好きな音楽:Cocco、GRAPEVINE、スガシカオ、LUNKHEAD、アジカン、ORCA、シュノーケル、ELLEGARDEN、LINKIN PARK、いきものがかり、チャットモンチー、CORE OF SOUL、moumoon…などなど挙げたらキリがない。じん(自然の敵P)さんにドハマり中。もう中毒です。
好きな本:長野まゆみ、西尾維新、乙一、浅井ラボ、谷瑞恵、結城光流(敬称略)、NO.6、包帯クラブ、薬屋シリーズなどなど。コミック込みだと大変なことになります(笑)高尾滋さんには癒され、浅野いにおさんには創作意欲を上げてもらいつつ…あでも、緑川ゆきさんは特別!僕の青春です(笑)夏目友人帳、好評連載中!某戦国ゲームにハマり我が主と共に城攻めを細々とのんびり実行中(笑)サークル活動も嗜む程度。

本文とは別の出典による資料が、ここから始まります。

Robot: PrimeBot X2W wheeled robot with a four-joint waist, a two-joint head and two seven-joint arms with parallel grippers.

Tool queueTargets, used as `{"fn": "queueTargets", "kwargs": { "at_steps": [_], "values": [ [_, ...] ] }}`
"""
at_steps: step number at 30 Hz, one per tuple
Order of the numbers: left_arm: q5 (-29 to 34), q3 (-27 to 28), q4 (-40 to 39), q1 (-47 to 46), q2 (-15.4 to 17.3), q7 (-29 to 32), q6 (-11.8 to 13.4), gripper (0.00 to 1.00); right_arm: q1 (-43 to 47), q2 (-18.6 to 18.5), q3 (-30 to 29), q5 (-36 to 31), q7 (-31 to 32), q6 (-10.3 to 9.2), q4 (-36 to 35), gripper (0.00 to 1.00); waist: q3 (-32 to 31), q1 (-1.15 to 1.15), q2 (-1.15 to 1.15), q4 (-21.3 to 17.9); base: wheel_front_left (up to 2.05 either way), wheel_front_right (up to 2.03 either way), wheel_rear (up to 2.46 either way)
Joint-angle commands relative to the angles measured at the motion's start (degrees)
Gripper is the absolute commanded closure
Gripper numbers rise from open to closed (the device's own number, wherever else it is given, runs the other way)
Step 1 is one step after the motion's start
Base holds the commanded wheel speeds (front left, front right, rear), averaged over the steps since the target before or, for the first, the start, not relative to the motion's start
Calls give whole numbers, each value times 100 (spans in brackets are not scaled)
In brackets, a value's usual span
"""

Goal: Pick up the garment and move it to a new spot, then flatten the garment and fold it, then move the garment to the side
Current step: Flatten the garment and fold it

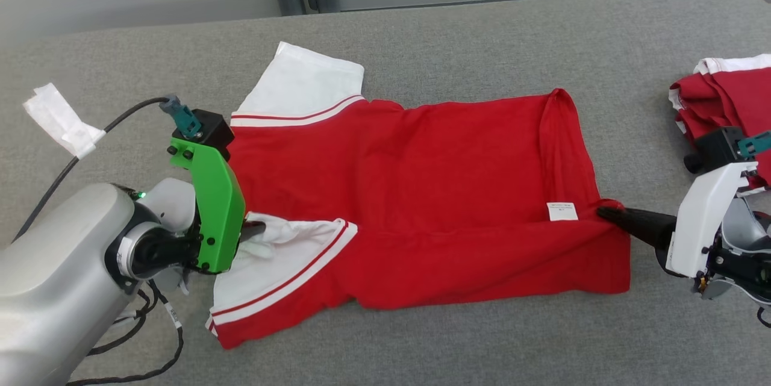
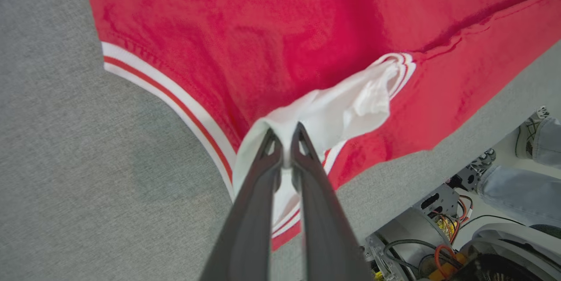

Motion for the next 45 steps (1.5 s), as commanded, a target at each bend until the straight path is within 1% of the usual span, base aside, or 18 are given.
{"fn": "queueTargets", "kwargs": {
  "at_steps": [1,4,8,11,14,17,19,21,24,26,28,31,33,36,38,40,42,45],
  "values": [
    [-24,22,138,-52,-67,-65,-55,0,-46,88,-2,-64,-89,3,78,0,-24,0,0,-11,0,0,0],
    [-24,31,335,40,-123,-196,-156,0,-34,183,-80,-135,-401,3,198,0,-149,0,0,12,0,0,0],
    [66,109,348,193,-78,-602,-306,0,140,272,-240,-283,-1095,3,322,0,-451,0,0,57,0,0,0],
    [274,199,204,376,19,-1136,-327,0,310,276,-377,-511,-1805,3,383,0,-720,0,0,95,0,0,0],
    [601,355,-95,617,155,-1972,-193,0,536,355,-567,-836,-2508,3,507,0,-941,0,0,122,0,0,0],
    [923,727,-371,1004,214,-3204,203,0,788,493,-1112,-1224,-2697,3,709,0,-1058,0,0,122,0,0,0],
    [1194,834,-572,1316,284,-3880,476,0,1030,709,-2046,-1759,-2711,3,884,0,-1114,0,0,147,0,0,0],
    [1428,957,-765,1603,335,-4470,736,0,1570,1068,-3125,-2502,-2697,3,938,0,-1143,0,0,188,0,0,0],
    [1721,1112,-985,2015,378,-5291,1147,0,2458,1710,-4688,-3712,-2700,3,563,0,-1174,0,0,263,0,0,0],
    [1834,1225,-1107,2294,368,-5782,1396,0,3083,2190,-5526,-4421,-2702,3,144,0,-1178,0,0,303,0,0,0],
    [1968,1347,-1226,2522,343,-6146,1618,0,3652,2648,-6084,-4965,-2701,3,-279,0,-1181,0,0,336,0,0,0],
    [2124,1580,-1404,2891,266,-6382,1862,0,4298,3154,-6589,-5565,-2702,3,-805,0,-1194,0,0,357,0,0,0],
    [2245,1826,-1540,3207,187,-6440,2010,0,4642,3346,-6739,-5844,-2702,3,-998,0,-1199,0,0,333,0,0,0],
    [2746,2491,-1895,3772,-190,-6448,2160,0,5002,3551,-6848,-6066,-2702,3,-1138,0,-1172,0,0,291,0,0,0],
    [3064,2966,-2050,4227,-507,-6450,2168,0,5107,3645,-6859,-6100,-2702,3,-1117,0,-1134,0,0,246,0,0,0],
    [3415,3343,-2145,4624,-839,-6452,2055,0,5209,3674,-6819,-6149,-2702,3,-953,0,-1102,0,0,217,0,0,0],
    [3658,3580,-2126,4942,-1124,-6452,1848,0,5187,3693,-6743,-6115,-2703,3,-817,0,-1039,0,0,213,0,0,0],
    [3938,3815,-1949,5183,-1407,-6454,1495,0,5098,3650,-6591,-6062,-2703,3,-508,0,-965,0,0,236,0,0,0]
  ]
}}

他ジャンルに寄り道も多く叱られながらも細々と更新しています…たぶん。

備考。寒さに激弱、和小物・蝶グッズとリサとガスパールモノ・スヌーピーモノと紅茶と飴と文房具…最近はリボンモノもこよなく愛する。一番困るのは大好物と嫌いな食べ物を聞かれること。

気まぐれ無理なくリハビリのように文章やレポを書き綴る日々…褒められて伸びるタイプです。